Regions with significant populations
- Ontario

Languages
- Petun (Iroquoian)

Religion
- Indigenous religion

Related ethnic groups
- Wendat, Wyandot, Wenrohronon, Neutral, Erie, other Iroquoian peoples

= Petun =

North American ethnic group

The Petun (from pétun), also known as the Tobacco people or Tionontati (Dionnontate, Etionontate, Etionnontateronnon, Tuinontatek, Dionondadie, or Khionotaterrhonon) ("The people of the place where the mountain stands"), were an indigenous Iroquoian people of the woodlands of eastern North America.
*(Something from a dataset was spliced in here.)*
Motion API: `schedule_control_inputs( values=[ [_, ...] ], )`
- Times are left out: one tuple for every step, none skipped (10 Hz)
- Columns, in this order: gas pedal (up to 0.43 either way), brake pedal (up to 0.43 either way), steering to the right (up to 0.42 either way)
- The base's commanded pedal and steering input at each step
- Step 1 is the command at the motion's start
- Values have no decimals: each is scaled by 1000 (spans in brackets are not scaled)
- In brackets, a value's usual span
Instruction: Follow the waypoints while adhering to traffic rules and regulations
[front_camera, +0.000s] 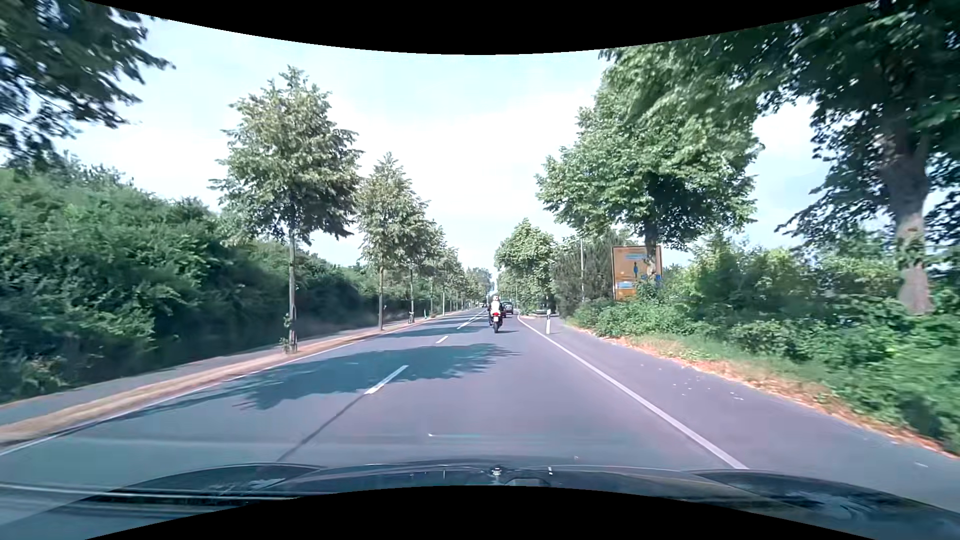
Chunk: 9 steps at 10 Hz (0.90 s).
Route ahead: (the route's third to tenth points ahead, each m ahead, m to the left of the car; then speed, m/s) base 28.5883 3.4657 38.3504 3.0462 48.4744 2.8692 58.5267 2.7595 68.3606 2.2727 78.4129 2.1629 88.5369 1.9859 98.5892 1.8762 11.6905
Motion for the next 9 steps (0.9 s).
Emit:
schedule_control_inputs(
  values=[
    [157, 0, 1],
    [157, 0, 1],
    [157, 0, 3],
    [157, 0, 3],
    [157, 0, 3],
    [157, 0, 3],
    [157, 0, 3],
    [157, 0, 3],
    [157, 0, 3]
  ],
)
Their traditional homeland was south of Lake Huron's Georgian Bay, in what is today's Canadian province of Ontario.

The Petun were closely related to the Wendat, or Huron. Similar to other Iroquoian peoples, they were structured as a confederacy. One of the less numerous Iroquoian peoples when they became known to Europeans, they had eight or nine villages in the early 17th century, and are estimated to have numbered around 8,000 before European contact.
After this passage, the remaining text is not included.